Tips & Definitions:
Images used as computer wallpaper are usually raster graphics with the same size as the display resolution (for example 1024×768 pixels, or 1280×1024 pixels) in order to fill the whole background. Many screen resolutions are proportional, so an image scaled to fit in a different-sized screen will often be the correct shape, albeit that scaling may impact quality. PNG and JPEG format are common.
Users with widescreen (16:9 or 16:10) monitors have different aspect ratio requirements for wallpaper, although images designed for standard (4:3) monitors can often be scaled or cropped to the correct shape without loss of quality.
Wallpapers are sometimes available in double-width versions (e.g. 2560×1024) for displaying on multi-monitor computers, where the image appears to fill two monitors.
Some display systems allow unconventionally-proportioned images (1:1, 2:1, or even 1:3) to be scaled without change of proportion, to fit the screen, whether it be 16:9 or 4:5. The image would be sized just large enough that one pair of edges touch the edges of the screen, but not all four, as this would unduly distort the image.
Smaller images can usually either be centered or tiled (repeated) to fill large areas, and depending on how skillfully the wallpaper was created, the tiling effect can look reasonably good. However, if the join is too obvious, or the image repeats too many times, it can appear to be very redundant.
With the increase in color screen mobile phones, wallpapers are starting to appear scaled to their lower resolution.

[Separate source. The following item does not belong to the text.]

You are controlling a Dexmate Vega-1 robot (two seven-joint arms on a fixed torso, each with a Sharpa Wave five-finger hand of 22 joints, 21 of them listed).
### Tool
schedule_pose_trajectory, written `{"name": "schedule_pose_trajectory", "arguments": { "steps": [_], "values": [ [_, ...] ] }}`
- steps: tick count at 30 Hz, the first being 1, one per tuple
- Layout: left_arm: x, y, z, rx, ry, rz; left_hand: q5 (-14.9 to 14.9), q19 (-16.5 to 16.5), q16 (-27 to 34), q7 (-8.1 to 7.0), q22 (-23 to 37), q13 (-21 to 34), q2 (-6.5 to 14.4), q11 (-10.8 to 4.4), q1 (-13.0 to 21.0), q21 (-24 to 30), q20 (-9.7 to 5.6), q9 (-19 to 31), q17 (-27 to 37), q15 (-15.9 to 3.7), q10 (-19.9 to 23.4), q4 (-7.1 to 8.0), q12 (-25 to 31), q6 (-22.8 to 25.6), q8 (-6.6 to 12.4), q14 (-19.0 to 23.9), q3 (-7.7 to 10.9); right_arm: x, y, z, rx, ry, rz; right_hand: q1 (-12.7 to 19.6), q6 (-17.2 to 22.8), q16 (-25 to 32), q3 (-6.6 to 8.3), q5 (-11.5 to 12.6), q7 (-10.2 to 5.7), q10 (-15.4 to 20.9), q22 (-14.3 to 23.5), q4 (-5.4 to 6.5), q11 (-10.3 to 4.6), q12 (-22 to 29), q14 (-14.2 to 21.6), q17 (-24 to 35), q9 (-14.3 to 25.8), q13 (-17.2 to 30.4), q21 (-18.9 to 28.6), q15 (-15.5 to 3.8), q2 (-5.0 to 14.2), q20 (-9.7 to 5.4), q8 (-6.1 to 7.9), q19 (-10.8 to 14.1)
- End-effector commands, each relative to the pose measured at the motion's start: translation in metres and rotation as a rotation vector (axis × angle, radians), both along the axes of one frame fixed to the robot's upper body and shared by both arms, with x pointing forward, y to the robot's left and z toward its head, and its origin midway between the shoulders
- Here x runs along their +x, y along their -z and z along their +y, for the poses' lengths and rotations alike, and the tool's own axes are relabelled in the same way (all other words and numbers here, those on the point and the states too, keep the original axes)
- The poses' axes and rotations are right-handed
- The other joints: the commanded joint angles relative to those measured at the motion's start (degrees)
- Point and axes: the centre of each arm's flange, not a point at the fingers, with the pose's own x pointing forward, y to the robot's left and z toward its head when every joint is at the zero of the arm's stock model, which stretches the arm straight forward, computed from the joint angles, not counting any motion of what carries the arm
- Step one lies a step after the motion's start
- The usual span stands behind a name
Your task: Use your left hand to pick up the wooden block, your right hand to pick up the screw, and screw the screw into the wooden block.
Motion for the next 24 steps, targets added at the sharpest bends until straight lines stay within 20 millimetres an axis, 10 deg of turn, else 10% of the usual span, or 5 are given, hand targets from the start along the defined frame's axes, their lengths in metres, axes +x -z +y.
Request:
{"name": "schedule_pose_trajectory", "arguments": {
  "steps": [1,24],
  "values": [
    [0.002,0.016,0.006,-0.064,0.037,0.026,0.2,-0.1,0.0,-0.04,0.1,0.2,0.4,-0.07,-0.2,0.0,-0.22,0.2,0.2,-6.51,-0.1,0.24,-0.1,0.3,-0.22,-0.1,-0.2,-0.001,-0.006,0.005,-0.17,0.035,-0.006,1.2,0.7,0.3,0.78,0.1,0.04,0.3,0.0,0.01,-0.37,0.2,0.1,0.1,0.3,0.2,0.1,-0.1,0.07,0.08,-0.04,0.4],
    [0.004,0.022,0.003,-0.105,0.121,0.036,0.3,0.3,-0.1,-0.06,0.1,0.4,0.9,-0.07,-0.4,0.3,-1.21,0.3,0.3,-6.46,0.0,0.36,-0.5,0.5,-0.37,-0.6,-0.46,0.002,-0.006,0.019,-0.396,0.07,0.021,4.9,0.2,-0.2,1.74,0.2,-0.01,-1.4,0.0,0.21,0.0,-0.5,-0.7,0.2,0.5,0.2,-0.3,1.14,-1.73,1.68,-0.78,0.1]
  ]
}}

These are often sold at a high profit to telephone users, although some phones have software which allows images to be uploaded from a computer. Mobile telephones with cameras can often use images from the camera, or from a received image, as the wallpaper.
Most display systems are capable of specifying a single-colour to use as the background in place of a wallpaper, and some (such as KDE or GNOME) allow colour-gradients to be specified. Microsoft Windows 3.x and 9x systems allow using editable repeating two-color 8×8 tiles for background.
Some desktop systems, such as Mac OS (version 8.6 or later), KDE (version 3.4 or later), and GNOME, support vector wallpapers (PICT in Mac and SVG in KDE and GNOME). This has the advantage that a single file may be used for screens of any size, or stretched across several screens, without loss of quality.
Dynamic backgrounds
Some operating environments (e.g. KDE and Mac OS X) allow a number of different wallpapers to be used, and "rotated" to display a different wallpaper at different times, to display a random image from a directory. If the facility is not available in the OS' wallpaper settings, it may be possible to get an external program which can change the wallpaper at certain times. Microsoft Windows 98 and higher allow webpages to be set as frames on the desktop which may be dynamic pages.
Programs such as Xplanet and EarthDesk use Internet connections and graphics calculations to change the wallpaper with real data, such as a shadowed view of the earth, the latest cloud or weather map, or various events. Some media players can redirect video playback to desktop, allowing using any video as a wallpaper. Other tools (for example WireChanger) can add interactive widgets to a wallpaper, such as calendar, notes, RSS feed, or generate a wallpaper image using various algorithms.